The UFCW’s reputation turned out to be a millstone around the neck of the new union. The union-busters assembled data on the fat salaries of union officials, the cost of dues and the fact that the UFCW contracts in the area weren’t really better than what was already in place at Whole Foods.

The turning point came on November 20, 2002, when the company fired two key organizers. Debbie Rasmussen was working the coffee bar and mistakenly made a latte with soy milk instead of skim milk. Rather than toss it, she gave it to co-worker and fellow union supporter Julie Thayer. It was common practice in the store. But a fink turned them in and both were fired for “theft from the employer.”
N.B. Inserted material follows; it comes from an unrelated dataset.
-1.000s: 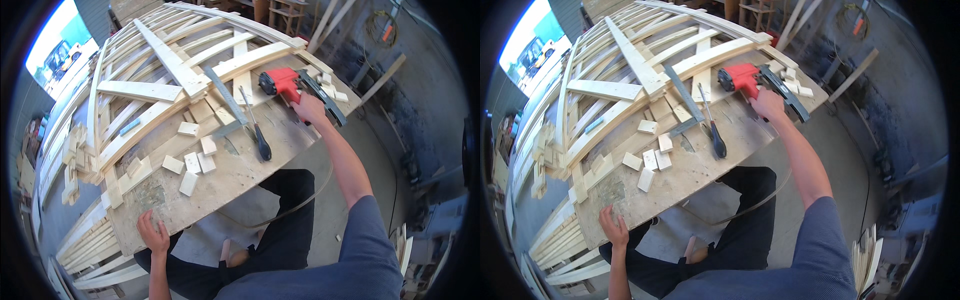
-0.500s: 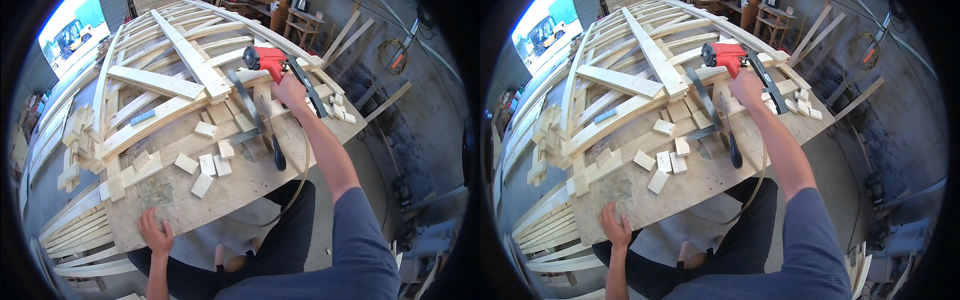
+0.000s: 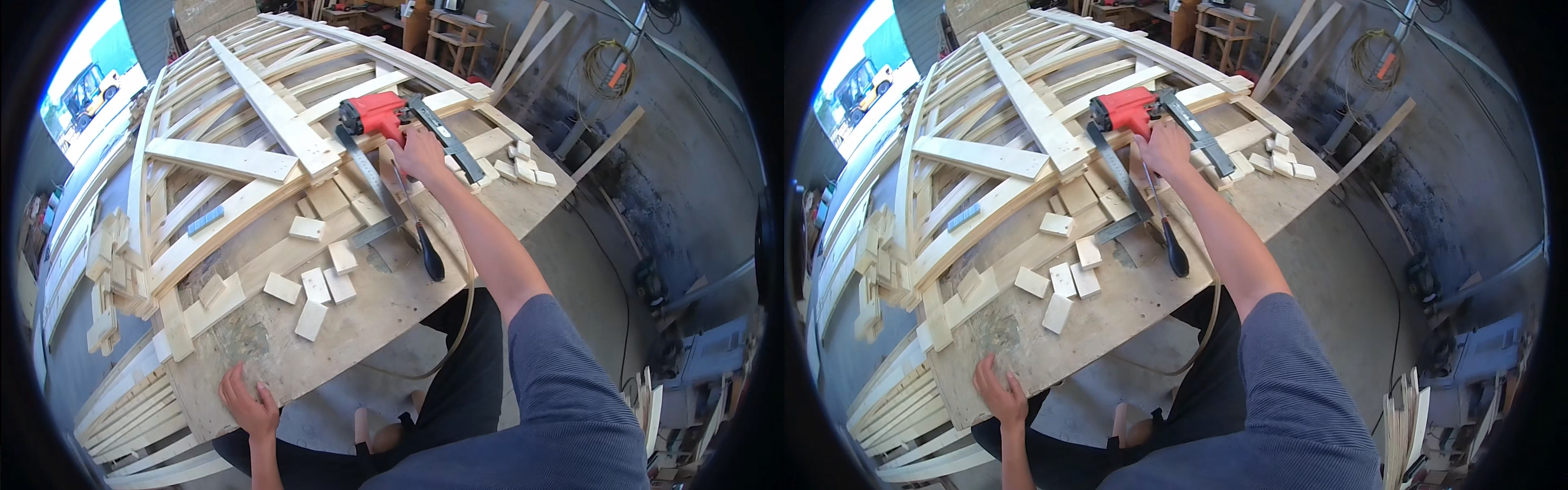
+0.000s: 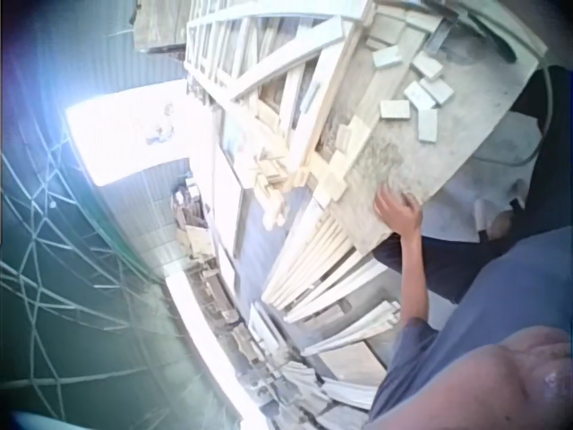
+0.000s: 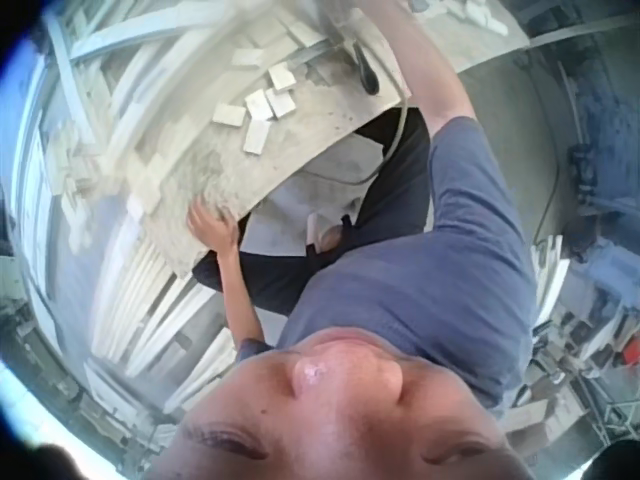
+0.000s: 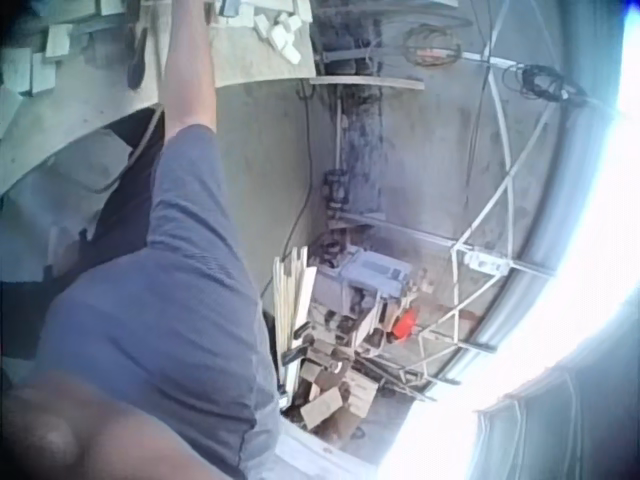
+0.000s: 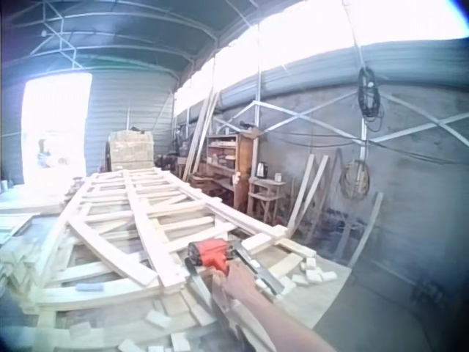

It was obvious to everyone who worked there that the only reason these two were fired was because of their union activities. Everyone waited to see what the union would do. Would the boss get away with it?

It was the fork in the road for the campaign. What would the union do?

Some of us argued that, come Saturday morning, we should fill the Whole Foods parking lot with a thousand pickets, demanding that the two be rehired. The lot would eventually be cleared, but we’d come back. We’d be on the news. Some customers would stay away out of solidarity. Others for fear of being tear gassed. Whole Foods business would suffer and we wouldn’t let up until they rehired the union supporters.

The UFCW lawyers told the workers to rely on the law. Mass picketing would bring an Unfair Labor Practice charge against the union. Instead the union filed Unfair Labor Practices charges against the company for the firings. Time passed and eventually the fired workers got a hearing. Of course, the NLRB takes a dim view of “theft from an employer” and upheld the firings.

At that point, the union was all but busted. The company only had to bide its time. Following the consultants’ advice, the company simply wouldn’t agree to anything at the bargaining table. Negotiations dragged on for months and the union had no strategy to force concessions. Workers saw that the union was ineffectual and that it couldn’t win concessions from the boss. That it couldn’t even protect its own leaders from retaliation.

By September 2003, “team members” at the store (the union-busters’ euphemism for the anti-union organization they’d created) petitioned to get rid of the union. The enlightened green capitalist who run Whole Foods announced that “the best way to respect the wishes of our Madison team members is to withdraw recognition from the union.”